# Problem description:
Some of the lines below need repeating. Reproduce exactly those between the lines holding "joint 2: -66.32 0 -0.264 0" and "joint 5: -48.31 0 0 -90", inclusive.

# Supplied data:
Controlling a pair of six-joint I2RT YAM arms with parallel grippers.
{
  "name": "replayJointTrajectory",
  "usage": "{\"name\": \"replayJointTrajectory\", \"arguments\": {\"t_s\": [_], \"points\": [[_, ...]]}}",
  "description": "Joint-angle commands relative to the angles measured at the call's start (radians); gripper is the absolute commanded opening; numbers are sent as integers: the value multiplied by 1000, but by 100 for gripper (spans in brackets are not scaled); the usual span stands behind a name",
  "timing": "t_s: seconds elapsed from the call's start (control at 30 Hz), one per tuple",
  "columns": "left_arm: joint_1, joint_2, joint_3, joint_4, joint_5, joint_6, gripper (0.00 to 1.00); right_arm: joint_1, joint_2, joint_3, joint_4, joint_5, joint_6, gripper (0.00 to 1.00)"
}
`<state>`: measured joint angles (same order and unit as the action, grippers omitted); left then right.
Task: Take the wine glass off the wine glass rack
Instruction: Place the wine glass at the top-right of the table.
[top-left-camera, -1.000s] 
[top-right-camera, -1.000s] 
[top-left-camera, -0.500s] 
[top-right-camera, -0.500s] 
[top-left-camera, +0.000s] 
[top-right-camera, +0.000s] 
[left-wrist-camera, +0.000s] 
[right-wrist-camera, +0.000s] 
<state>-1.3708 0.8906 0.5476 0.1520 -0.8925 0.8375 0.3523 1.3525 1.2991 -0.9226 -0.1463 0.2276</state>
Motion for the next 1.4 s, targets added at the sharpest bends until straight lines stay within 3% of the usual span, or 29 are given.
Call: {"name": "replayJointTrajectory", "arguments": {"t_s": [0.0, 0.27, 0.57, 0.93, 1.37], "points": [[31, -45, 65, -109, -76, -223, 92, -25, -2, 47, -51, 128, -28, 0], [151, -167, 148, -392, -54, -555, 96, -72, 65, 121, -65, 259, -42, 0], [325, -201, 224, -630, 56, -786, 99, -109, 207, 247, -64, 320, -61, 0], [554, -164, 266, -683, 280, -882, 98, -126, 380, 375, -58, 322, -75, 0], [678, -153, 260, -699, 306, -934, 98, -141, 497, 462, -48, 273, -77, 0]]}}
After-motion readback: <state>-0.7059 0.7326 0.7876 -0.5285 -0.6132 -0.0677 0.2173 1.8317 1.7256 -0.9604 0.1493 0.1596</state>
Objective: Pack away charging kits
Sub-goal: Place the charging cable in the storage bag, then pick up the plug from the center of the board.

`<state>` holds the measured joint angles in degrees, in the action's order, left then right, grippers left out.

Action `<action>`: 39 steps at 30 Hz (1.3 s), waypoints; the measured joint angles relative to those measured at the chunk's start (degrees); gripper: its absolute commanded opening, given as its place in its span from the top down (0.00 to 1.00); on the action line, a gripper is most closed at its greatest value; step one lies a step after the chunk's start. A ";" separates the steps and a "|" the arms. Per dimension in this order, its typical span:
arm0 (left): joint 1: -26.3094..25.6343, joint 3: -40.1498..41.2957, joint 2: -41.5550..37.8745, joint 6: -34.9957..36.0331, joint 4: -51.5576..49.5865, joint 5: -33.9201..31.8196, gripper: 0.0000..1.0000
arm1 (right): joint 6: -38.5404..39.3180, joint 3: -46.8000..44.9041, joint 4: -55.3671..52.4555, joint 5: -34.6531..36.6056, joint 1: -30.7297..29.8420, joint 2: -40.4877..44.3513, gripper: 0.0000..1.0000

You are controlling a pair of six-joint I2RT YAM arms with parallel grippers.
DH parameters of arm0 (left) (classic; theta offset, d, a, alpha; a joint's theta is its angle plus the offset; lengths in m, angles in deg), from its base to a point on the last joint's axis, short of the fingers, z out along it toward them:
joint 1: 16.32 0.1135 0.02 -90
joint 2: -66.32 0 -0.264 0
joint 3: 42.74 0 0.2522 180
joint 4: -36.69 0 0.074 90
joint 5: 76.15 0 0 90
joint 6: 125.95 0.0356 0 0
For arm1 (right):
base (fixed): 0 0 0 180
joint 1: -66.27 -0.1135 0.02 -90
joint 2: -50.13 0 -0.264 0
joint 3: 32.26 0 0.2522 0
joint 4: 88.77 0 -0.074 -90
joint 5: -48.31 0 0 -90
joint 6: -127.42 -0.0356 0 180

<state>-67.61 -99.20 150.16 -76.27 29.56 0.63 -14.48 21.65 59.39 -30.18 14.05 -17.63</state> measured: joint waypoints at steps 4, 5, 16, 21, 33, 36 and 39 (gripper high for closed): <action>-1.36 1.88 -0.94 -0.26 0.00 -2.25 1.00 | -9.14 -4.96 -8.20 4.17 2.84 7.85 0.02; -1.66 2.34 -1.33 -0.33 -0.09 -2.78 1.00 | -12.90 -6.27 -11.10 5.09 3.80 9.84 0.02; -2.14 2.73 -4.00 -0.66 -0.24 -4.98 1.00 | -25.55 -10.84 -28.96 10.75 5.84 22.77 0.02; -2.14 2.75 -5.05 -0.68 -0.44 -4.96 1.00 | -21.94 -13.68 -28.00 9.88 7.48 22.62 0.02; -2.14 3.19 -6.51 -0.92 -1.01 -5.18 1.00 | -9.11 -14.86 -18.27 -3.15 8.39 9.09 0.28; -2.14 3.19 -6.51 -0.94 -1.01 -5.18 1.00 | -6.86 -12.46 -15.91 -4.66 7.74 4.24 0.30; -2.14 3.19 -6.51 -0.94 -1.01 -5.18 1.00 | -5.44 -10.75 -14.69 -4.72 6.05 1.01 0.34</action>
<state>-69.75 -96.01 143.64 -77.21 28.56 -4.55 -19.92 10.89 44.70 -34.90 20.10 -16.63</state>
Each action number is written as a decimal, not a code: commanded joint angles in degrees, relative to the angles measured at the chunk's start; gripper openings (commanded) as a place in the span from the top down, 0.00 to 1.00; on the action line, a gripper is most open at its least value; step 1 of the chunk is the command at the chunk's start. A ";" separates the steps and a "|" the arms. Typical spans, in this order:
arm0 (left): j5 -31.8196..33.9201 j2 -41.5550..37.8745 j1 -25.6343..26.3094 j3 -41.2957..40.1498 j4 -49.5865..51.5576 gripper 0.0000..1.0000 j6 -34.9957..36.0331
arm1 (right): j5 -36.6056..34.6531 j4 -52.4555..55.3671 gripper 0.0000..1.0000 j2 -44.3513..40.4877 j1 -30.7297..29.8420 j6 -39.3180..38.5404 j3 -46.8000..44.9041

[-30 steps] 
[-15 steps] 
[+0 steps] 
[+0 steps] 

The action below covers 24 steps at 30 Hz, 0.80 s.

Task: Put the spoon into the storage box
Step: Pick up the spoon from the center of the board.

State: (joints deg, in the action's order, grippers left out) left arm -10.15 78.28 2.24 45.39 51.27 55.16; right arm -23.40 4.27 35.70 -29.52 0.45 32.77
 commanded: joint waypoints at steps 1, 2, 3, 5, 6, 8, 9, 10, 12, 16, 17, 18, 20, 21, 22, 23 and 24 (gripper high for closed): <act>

# Answer:
joint 2: -66.32 0 -0.264 0
joint 3: 42.74 0 0.2522 180
joint 4: -36.69 0 0.074 90
joint 5: 76.15 0 0 90
joint 6: 125.95 0.0356 0 0
For arm1 (right):
base (fixed): 0 0 0 180
joint 1: -66.27 -0.1135 0.02 -90
joint 2: -50.13 0 -0.264 0
joint 3: 32.26 0 0.2522 0
joint 4: 88.77 0 -0.074 -90
joint 5: -48.31 0 0 -90

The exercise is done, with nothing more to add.